- [Exercise brief]
Output exactly what appears from the line containing "Q: In the photo above, mark the green" to the end of the data below, and nothing more.

:: Data excerpts

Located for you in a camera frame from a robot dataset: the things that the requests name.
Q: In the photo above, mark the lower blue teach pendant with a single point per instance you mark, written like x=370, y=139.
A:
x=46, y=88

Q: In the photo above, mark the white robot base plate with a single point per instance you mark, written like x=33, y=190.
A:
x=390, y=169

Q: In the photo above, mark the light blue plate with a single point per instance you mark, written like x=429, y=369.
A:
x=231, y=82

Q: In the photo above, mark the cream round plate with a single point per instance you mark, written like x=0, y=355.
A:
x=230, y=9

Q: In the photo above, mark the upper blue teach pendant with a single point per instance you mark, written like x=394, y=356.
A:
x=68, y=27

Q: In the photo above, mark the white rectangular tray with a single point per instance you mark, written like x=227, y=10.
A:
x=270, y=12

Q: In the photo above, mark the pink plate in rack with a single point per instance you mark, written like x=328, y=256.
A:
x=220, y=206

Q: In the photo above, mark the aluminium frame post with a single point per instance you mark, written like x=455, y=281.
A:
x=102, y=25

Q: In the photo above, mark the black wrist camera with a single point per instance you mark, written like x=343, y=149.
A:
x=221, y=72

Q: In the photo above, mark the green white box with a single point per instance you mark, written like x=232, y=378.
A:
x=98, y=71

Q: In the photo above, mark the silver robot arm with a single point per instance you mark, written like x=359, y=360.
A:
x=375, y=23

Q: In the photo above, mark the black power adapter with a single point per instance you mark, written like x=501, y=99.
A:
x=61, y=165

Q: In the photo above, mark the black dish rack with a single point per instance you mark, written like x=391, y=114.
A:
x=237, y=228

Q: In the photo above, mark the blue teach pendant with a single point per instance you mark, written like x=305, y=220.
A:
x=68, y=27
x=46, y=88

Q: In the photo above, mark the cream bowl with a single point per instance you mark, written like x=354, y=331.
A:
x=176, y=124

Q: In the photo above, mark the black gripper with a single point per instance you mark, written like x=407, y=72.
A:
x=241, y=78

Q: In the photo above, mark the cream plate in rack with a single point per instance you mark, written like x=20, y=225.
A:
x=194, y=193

::::

- [Written solution]
Q: In the photo above, mark the green white box with a single point per instance you mark, written like x=232, y=378.
A:
x=98, y=71

Q: In the photo above, mark the silver robot arm with a single point per instance you mark, written like x=359, y=360.
A:
x=375, y=23

Q: In the photo above, mark the black power adapter with a single point per instance you mark, written like x=501, y=99.
A:
x=61, y=165

Q: In the photo above, mark the black dish rack with a single point per instance you mark, written like x=391, y=114.
A:
x=237, y=228

Q: In the photo above, mark the blue teach pendant with a single point per instance you mark, written like x=305, y=220.
A:
x=68, y=27
x=46, y=88

Q: In the photo above, mark the cream bowl with a single point per instance you mark, written like x=354, y=331.
A:
x=176, y=124

Q: In the photo above, mark the black gripper with a single point per instance you mark, written like x=407, y=72.
A:
x=241, y=78

Q: In the photo above, mark the cream plate in rack with a single point per instance you mark, written like x=20, y=225.
A:
x=194, y=193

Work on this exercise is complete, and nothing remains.